I drained the glass, and gestured to Angel to bring me another. She stopped scratching the flaky rash that spread across her thighs, pulled her skirt down, and waddled toward me. She was all I had! Jesus, I thought I’d hit the bottom, but the truth was I had only broken the crust on the surface.

Slobodan Zecevic was after me because his wife had been out whoring while he was in Finland; as if I was to blame for that. I only did what anyone in Novi Sad would do with a scab-free hooker, and had ridden her relentlessly. Vasa was trying to put the squeeze on me, and now he knew I was trying to stab him in the back. Boris seemed to be growing distant as he mistakenly considered himself to be a good football manager. The local anglers were after me for filling the river up with unsold programmes. The club was in debt to the tune of nearly £1 million. Chairman Milan Labus had stated that he feared for the long term financial future of the club. A shoddy draw had knocked us off the top of the table. I didn’t have enough money to pay for the drinks I was ordering. However, worst of all was the scabby peasants had started singing that song again.

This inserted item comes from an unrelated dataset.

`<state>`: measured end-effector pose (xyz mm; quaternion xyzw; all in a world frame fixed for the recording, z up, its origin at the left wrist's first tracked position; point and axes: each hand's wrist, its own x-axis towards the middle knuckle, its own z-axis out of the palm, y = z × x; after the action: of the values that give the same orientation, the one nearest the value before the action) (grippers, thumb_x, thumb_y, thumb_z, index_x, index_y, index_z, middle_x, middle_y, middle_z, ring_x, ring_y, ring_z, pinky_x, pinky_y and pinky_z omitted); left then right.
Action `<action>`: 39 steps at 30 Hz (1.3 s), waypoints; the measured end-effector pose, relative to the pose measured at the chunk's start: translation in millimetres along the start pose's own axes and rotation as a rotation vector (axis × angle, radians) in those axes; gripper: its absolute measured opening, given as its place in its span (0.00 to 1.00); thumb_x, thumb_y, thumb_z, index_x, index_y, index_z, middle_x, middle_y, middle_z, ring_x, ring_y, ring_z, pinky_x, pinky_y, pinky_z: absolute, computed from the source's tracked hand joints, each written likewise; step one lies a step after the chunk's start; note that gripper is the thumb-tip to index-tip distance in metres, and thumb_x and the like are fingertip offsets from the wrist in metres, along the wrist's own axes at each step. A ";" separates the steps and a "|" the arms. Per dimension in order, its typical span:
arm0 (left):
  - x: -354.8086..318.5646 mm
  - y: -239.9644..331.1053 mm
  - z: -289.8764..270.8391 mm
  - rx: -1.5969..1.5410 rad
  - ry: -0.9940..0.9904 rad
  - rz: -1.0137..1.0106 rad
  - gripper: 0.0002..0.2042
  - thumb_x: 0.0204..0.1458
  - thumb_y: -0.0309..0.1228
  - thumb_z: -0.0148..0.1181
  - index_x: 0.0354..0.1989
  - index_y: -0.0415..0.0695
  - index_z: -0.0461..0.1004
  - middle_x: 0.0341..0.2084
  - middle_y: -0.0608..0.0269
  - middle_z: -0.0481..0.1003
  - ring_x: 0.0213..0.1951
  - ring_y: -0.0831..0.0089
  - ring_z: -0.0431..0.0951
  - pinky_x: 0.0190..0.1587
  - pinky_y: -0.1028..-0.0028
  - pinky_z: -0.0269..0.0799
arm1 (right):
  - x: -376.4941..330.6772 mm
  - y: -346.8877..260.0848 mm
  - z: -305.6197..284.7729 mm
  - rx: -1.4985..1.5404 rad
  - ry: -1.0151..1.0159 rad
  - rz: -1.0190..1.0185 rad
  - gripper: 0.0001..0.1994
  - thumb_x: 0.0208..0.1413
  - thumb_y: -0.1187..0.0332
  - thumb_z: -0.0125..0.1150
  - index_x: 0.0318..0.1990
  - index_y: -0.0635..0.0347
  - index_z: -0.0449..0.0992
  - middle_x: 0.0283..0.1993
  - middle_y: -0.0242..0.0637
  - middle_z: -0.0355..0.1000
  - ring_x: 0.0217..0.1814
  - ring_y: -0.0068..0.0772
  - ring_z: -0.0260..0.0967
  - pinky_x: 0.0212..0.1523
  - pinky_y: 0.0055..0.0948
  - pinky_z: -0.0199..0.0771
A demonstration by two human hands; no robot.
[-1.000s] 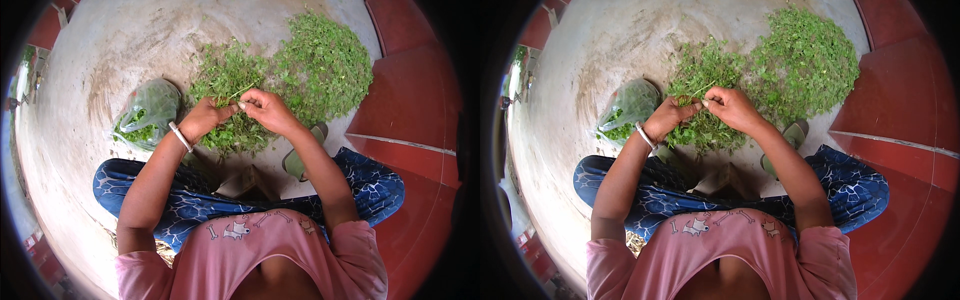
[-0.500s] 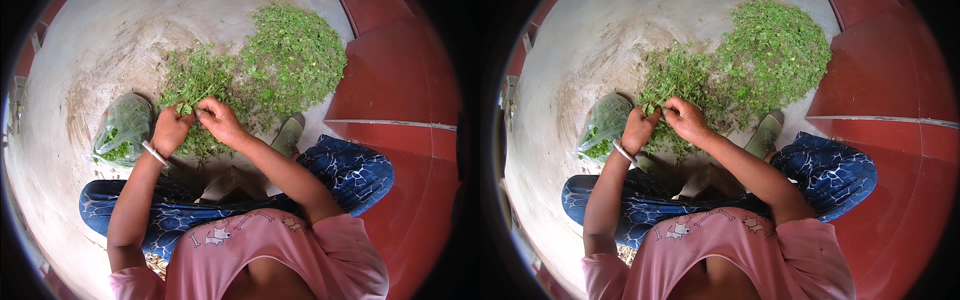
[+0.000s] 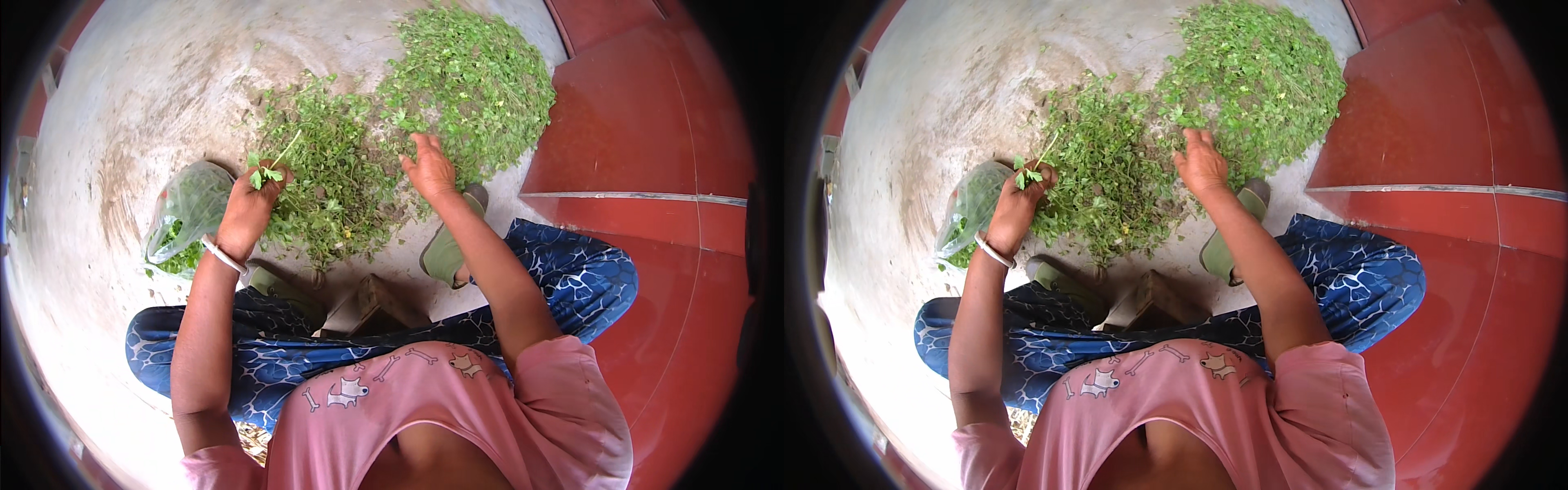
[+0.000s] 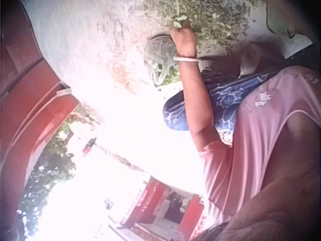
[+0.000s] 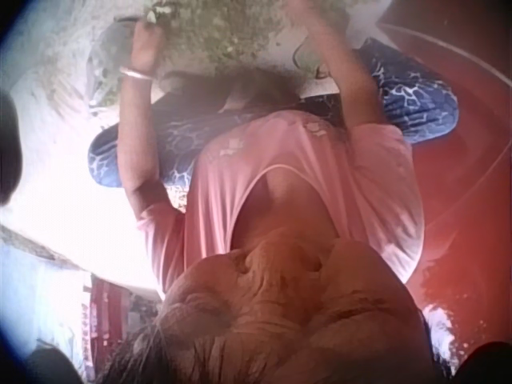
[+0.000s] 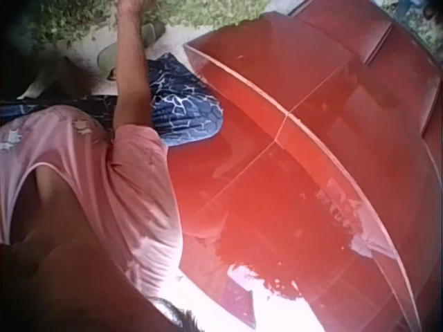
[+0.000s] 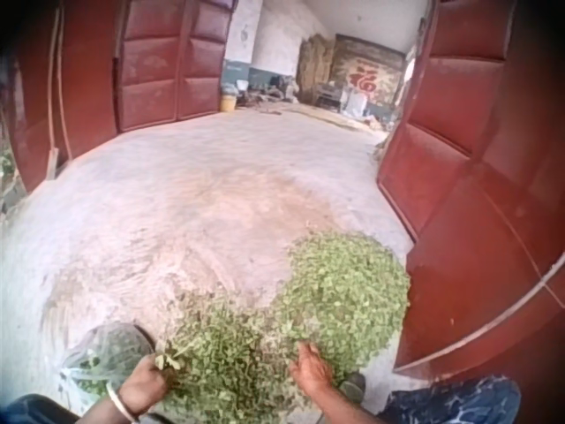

“Sister, the cold winds blow and the rain is falling; put lipstick on, and wipe away your tears, I have some powder that will stop the itching”.

We had just returned from the match at Mladost Lux, where I had spent my last few coins in a back street bar, and had my teeth loosened by a priest! I should have felt better about life, but it wasn’t easy to put a more positive spin on things.

The away game at Mladost Lux held a special significance. At the start of the season some of us held out a slim hope of walking away with the title. Novi Sad were drawing too often, but the visit of Mladost Lux brought us back to earth as they beat us for the first time that season. Travelling to Lukicevo was not ideal, especially as Bezaija and Veternik were both at home. The mood was downbeat; I think everyone had the same thought. If we could hold them, and hope one of the other teams did us a favour, it might not be a disaster. It was too early to be thinking like this.

Boris dropped Boggy the Younger and Krusty got his first start.

When we arrived at the stadium I left them to it and walked the streets for a while. The local supporters were in good spirits. I went into a bar and ordered a beer. On a pile of coca cola crates in one corner a washed out teenage girl with dark rings around here eyes slowly peeled off her clothes to the sound of Santana playing on a portable tape recorder. No one else in the bar was watching.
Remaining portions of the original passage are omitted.